EVA is a learning community based out of bangalore focusing on AI. This was one of the several experimental projects tried by students. https://sites.google.com/theschoolofai.in/theschoolofai/home
Densenets are one of the best possible architectures that could be written by humans for computer vision. Networks written by RL systems have beaten all benchmarks so far in Computer Vision. However densenets suffer from a massive problem of using very high memory due to several skip connections. In this work we try to evaluate if there is any merit to replicate what densenet does without having to make use of too much memory.
Our approach is stemmed from the following understanding of properties of Densenets responsible for it's success
Features generated in earlier layers of our architecture needs to be passed on further so that
the decision layer has information of features belonging to low receptive field images.
This is the result of every convolution that tries to create new features that could help make
the decision
So if we are able to propagate features without having to use too many skip connections we might be able to succeed. Hence we stiched the outputs of all layers to form one image and started convolving on them to create a combination of feature that would help make the decision
I have followed an upsample and downsample strategy to match Image size and channels across different layers.
For eg: Take DavidNet architecture as backbone
It has 3 layers, (excluding initial conv layer). resolution and channles change as (32, 32, 64)-init layer> (16, 16, 128) > (8, 8, 256) > (4, 4, 512)

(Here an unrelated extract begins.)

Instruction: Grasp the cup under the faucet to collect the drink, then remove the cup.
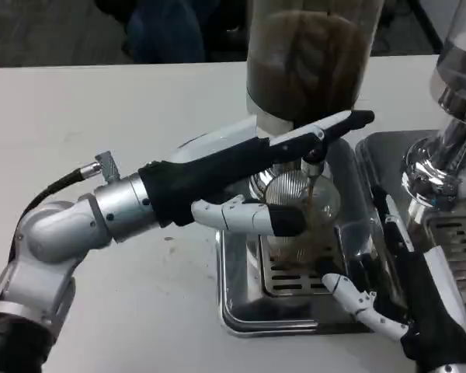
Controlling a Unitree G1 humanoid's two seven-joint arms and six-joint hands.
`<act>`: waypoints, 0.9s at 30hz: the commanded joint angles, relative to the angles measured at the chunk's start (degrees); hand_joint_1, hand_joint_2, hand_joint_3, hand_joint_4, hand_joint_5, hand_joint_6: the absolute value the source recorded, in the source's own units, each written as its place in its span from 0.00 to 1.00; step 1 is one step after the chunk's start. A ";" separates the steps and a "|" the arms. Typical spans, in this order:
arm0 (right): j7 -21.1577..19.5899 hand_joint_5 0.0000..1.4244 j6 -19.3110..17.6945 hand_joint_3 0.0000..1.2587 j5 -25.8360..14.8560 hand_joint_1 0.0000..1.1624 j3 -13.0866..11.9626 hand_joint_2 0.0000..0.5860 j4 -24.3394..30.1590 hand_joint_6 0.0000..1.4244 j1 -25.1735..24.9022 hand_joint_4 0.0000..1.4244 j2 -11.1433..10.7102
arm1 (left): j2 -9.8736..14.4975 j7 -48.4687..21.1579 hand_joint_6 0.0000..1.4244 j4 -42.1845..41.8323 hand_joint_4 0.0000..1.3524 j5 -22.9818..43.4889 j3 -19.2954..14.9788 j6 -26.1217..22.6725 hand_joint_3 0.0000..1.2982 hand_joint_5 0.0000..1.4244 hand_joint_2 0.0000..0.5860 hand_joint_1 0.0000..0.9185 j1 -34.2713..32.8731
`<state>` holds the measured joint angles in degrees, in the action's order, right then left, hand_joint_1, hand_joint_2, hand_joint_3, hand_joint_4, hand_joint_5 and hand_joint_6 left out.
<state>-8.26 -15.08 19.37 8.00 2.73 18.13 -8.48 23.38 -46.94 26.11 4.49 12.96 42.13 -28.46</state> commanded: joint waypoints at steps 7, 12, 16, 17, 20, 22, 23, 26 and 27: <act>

for zeeconvolution we down and upsample this to get (8, 8, 128) > (8, 8, 256) > (8, 8, 512)
Upon transposing and stiching layers together we get the image size as (896, 8, 8)
With this as image we convolve multiple times, then go a GAP, concatenate this GAP with DavidNet Gap and feed it softmax
With MultiSoftmaxes:
After each layer(could be customized), we do a gap on the davidnet backbone, at the same time, zeeconv is computed with layers just uptill now, then a gap on that zeeconv is computed. These 2 gaps are concatenated, and softmax cross entopy is calculated. This is done at the end of eah layer.
A weighted sum of loss from each of these three layers are computed as final loss
Forgive my naming convention. I have called the network as zeedensenet
Notebook to follow is in:
(just a single z-convolution layer with 2 kernels) https://github.com/selfishhari/eva_research_team4/blob/densenext/notebooks/testing_model_api_zeedensenext.ipynb
2 layers of z-convolution with 16 and 32 kernels. Accuracy stuck at 87%. https://github.com/selfishhari/eva_research_team4/blob/densenext/notebooks/testing_model_api_zeedensenext_2layers.ipynb This is the case everytime. When I increase my zeedense layers the accuracy drops. However it reached 85% in just 3-4 epochs and then stagnates
87% Most updated notebook with visualizations:(87% just multisoftmax, voting accuracy-94%)
Calculated by taking mode of predictions from different softmax layers. If all 3 gave different class softmax3 output is taken.
7M params:
The model is in the below file:
https://github.com/selfishhari/eva_research_team4/blob/master/src/zeedensenet.py
The required model block (ZeeConvBlk) is in: https://github.com/selfishhari/eva_research_team4/blob/c252d5c288917b5a58f097b59ffa1eab8d0c4a04/src/model_blocks.py#L425 line number 425
That's a huge file and I need to break it down. But for your reference start from the line number mentioned
The training function is in: https://github.com/selfishhari/eva_research_team4/blob/c252d5c288917b5a58f097b59ffa1eab8d0c4a04/src/run_util.py#L147 line number:147
We noted that these architectures were performing almost as same as the backbone architectures even with much more parameters. Hence there was no evidence to suggest convolving on Z directions would solve feature propagation specifically.